▸ EXERCISE
Return only the stretch of the material below that begins with the line containing "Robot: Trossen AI" and ends with the line containing "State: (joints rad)", exactly; both of those lines belong to it.

____ DATA PROVIDED

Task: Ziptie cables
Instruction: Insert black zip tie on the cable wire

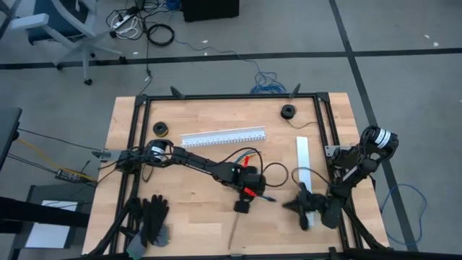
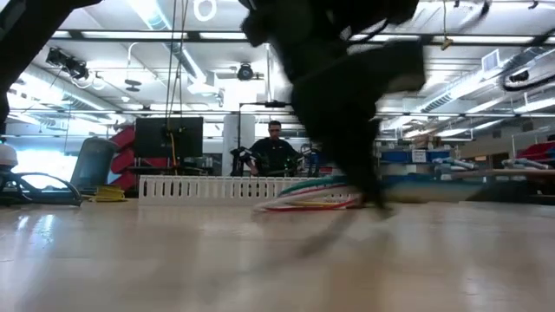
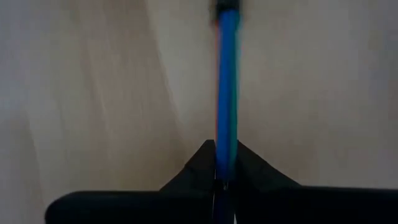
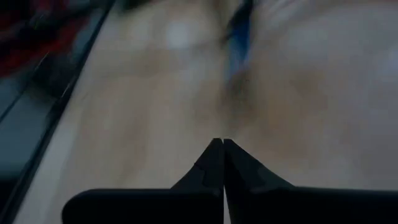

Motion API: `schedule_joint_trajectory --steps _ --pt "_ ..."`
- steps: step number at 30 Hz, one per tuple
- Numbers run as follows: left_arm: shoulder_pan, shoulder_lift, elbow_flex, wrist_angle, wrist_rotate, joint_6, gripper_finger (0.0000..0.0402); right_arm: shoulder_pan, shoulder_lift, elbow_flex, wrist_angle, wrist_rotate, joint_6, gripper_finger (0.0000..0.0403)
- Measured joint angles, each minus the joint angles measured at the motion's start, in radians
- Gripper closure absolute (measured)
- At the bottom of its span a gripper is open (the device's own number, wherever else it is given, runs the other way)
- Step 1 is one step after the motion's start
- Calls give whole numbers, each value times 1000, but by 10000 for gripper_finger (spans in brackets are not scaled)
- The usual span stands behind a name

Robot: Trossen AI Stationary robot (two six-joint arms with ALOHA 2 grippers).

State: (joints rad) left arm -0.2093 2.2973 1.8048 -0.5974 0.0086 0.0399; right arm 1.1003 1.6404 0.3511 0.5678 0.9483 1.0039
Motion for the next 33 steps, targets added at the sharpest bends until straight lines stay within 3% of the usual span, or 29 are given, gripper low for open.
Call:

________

▸ EXERCISE SOLUTION
Robot: Trossen AI Stationary robot (two six-joint arms with ALOHA 2 grippers).

State: (joints rad) left arm -0.2093 2.2973 1.8048 -0.5974 0.0086 0.0399; right arm 1.1003 1.6404 0.3511 0.5678 0.9483 1.0039

This brings the exercise to completion.